Aim of the task: Your task is to copy the lines from the line containing "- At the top" through the end of the listing below, both included, without any pictures.

Recorded data:
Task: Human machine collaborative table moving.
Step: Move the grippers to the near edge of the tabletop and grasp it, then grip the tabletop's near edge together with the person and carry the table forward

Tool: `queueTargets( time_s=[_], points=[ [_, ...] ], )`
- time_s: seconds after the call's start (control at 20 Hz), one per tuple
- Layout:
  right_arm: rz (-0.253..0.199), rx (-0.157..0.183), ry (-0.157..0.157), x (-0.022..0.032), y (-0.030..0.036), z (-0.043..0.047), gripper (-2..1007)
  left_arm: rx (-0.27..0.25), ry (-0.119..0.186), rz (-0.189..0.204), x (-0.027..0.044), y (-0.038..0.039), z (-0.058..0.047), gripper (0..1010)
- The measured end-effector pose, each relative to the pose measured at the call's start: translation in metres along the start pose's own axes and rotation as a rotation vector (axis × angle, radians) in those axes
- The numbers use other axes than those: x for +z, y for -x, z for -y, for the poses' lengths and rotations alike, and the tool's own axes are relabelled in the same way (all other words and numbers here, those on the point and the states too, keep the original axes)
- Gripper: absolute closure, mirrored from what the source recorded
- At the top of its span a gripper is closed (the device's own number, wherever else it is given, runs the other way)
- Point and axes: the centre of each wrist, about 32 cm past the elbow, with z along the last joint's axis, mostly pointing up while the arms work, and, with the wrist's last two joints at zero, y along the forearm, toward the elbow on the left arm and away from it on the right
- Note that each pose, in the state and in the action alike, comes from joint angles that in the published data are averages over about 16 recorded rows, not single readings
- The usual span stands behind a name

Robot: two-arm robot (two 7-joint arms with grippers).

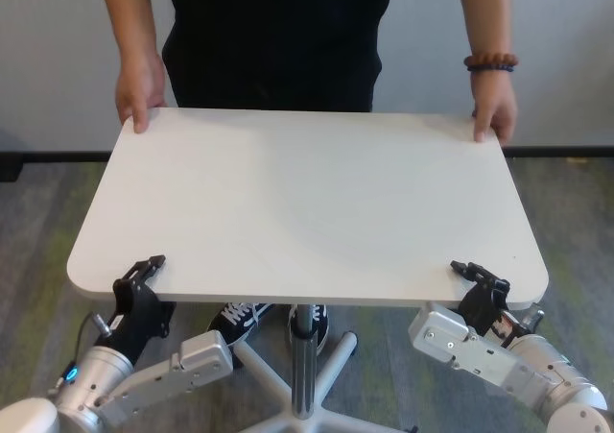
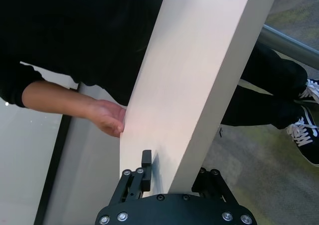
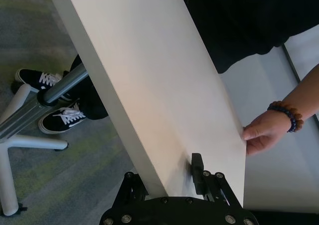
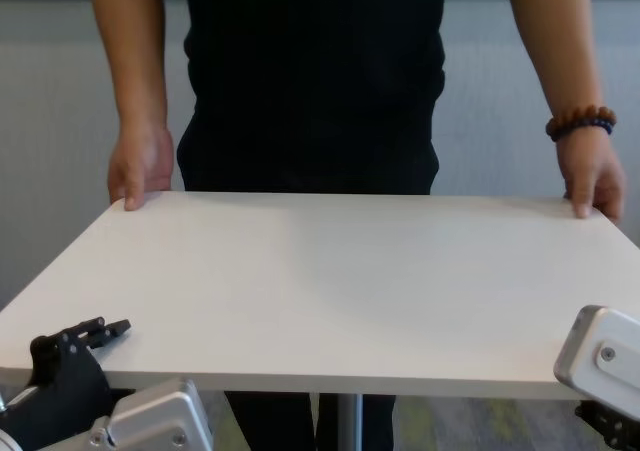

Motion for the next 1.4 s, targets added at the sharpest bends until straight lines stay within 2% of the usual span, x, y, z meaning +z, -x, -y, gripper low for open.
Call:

Response to this exercise:
- At the top of its span a gripper is closed (the device's own number, wherever else it is given, runs the other way)
- Point and axes: the centre of each wrist, about 32 cm past the elbow, with z along the last joint's axis, mostly pointing up while the arms work, and, with the wrist's last two joints at zero, y along the forearm, toward the elbow on the left arm and away from it on the right
- Note that each pose, in the state and in the action alike, comes from joint angles that in the published data are averages over about 16 recorded rows, not single readings
- The usual span stands behind a name

Robot: two-arm robot (two 7-joint arms with grippers).


Motion for the next 1.4 s, targets added at the sharpest bends until straight lines stay within 2% of the usual span, x, y, z meaning +z, -x, -y, gripper low for open.
Call:

This answer is now complete.